### Prompt
From the entries below, output the line with "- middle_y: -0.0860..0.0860" and each following line up to and including the line with "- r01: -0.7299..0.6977", exactly as written.

Recorded data:
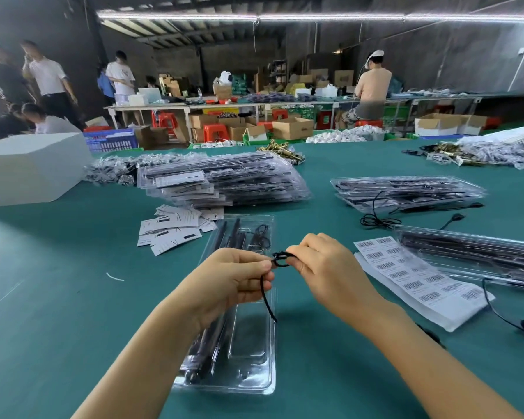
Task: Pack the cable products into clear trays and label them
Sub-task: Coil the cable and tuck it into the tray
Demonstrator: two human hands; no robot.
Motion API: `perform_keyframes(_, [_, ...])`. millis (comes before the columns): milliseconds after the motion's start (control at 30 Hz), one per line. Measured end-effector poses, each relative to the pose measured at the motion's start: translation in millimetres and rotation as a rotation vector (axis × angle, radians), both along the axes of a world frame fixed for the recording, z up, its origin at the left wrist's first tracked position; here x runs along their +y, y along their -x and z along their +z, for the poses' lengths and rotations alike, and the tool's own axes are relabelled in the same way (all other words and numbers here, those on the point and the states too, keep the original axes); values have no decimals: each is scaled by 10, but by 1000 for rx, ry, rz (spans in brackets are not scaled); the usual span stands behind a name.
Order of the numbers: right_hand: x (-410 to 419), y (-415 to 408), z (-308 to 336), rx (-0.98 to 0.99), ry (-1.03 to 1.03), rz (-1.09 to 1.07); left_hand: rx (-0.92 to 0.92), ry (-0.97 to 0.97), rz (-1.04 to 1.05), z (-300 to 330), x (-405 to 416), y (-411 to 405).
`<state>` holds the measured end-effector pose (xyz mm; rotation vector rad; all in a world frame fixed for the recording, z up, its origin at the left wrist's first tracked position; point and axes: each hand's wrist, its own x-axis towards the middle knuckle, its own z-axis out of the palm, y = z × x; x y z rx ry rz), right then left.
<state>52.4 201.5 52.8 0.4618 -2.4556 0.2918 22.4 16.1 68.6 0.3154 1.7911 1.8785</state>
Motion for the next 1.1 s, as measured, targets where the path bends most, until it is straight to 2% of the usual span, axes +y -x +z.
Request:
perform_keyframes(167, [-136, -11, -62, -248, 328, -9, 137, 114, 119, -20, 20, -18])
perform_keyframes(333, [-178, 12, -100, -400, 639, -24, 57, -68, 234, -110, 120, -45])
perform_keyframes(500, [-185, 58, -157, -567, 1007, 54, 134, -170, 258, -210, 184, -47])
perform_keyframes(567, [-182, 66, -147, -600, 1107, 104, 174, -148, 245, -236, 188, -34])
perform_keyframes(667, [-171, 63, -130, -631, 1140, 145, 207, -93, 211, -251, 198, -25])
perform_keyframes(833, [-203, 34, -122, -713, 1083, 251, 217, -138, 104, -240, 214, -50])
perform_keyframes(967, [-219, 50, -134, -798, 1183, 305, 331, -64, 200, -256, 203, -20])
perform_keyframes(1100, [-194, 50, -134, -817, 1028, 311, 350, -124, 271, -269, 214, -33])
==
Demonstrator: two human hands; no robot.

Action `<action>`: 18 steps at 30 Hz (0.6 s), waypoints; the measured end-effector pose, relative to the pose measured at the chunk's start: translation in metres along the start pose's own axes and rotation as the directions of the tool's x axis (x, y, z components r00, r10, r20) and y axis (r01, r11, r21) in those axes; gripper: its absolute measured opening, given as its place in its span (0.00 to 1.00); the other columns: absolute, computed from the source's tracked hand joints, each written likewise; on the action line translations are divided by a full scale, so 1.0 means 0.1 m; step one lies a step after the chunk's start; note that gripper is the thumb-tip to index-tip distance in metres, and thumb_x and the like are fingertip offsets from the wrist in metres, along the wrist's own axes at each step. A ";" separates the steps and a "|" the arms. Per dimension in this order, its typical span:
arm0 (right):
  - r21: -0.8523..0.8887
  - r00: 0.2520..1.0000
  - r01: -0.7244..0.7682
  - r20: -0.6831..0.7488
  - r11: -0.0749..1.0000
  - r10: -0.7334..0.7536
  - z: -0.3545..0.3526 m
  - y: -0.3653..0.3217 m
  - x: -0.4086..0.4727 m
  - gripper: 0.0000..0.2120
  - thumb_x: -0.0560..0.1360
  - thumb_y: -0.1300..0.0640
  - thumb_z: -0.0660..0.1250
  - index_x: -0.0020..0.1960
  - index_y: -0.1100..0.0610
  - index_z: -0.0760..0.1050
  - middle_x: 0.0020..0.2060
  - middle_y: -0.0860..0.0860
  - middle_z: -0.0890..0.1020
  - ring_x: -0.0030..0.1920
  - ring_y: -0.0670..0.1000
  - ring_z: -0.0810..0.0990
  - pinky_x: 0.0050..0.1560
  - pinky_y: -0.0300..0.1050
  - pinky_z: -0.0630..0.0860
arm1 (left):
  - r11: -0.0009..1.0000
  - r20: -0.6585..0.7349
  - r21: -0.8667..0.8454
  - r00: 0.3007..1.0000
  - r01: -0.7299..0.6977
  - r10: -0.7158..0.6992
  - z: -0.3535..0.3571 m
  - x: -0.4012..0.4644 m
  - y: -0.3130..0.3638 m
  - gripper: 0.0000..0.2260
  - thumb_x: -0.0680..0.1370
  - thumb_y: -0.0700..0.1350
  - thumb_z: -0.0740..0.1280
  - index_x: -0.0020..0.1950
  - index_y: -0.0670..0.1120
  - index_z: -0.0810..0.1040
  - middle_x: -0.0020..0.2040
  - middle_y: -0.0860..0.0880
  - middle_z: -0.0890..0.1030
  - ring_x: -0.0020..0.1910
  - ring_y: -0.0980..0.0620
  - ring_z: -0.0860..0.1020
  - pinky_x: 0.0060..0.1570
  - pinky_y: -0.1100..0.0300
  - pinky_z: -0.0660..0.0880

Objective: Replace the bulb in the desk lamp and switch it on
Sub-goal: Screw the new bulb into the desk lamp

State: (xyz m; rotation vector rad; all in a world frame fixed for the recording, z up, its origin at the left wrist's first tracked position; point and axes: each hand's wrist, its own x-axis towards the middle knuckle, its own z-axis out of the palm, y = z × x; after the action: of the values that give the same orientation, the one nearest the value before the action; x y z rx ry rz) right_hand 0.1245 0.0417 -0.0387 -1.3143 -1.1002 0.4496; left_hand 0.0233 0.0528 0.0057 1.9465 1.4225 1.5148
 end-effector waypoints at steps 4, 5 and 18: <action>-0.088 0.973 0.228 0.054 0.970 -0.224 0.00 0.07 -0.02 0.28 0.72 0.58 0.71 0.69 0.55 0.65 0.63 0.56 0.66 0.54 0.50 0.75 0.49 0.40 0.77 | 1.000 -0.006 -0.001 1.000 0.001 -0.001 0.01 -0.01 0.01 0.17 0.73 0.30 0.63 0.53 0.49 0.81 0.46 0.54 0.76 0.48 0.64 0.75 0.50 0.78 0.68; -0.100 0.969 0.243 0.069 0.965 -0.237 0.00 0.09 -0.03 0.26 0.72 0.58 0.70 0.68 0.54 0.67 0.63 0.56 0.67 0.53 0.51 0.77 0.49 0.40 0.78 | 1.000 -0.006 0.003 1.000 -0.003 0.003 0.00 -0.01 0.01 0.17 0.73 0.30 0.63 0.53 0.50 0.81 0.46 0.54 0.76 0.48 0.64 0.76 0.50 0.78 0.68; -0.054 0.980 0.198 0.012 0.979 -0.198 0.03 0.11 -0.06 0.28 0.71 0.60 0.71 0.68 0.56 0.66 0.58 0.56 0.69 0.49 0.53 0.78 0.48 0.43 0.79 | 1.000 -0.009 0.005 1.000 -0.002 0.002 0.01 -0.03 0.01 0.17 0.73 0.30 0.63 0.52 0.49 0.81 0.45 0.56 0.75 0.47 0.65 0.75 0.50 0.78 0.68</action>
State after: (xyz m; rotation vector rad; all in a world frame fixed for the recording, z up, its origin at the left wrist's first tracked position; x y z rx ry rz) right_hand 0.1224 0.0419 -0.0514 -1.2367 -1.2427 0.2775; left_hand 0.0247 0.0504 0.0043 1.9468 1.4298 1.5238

### Solution for this problem
  - middle_y: -0.0860..0.0860
  - middle_z: -0.0890..0.1020
  - ring_x: -0.0030..0.1920
  - ring_y: -0.0670..0.1000
  - ring_z: -0.0810..0.0990
  - pinky_x: 0.0050..0.1560
  - pinky_y: -0.0300..0.1050
  - pinky_z: -0.0630..0.0860
arm1 (left):
  - r11: -0.0009..1.0000
  - r20: -0.6585..0.7349
  - r21: -0.8667..0.8454
  - r00: 0.3007..1.0000
  - r01: -0.7299..0.6977

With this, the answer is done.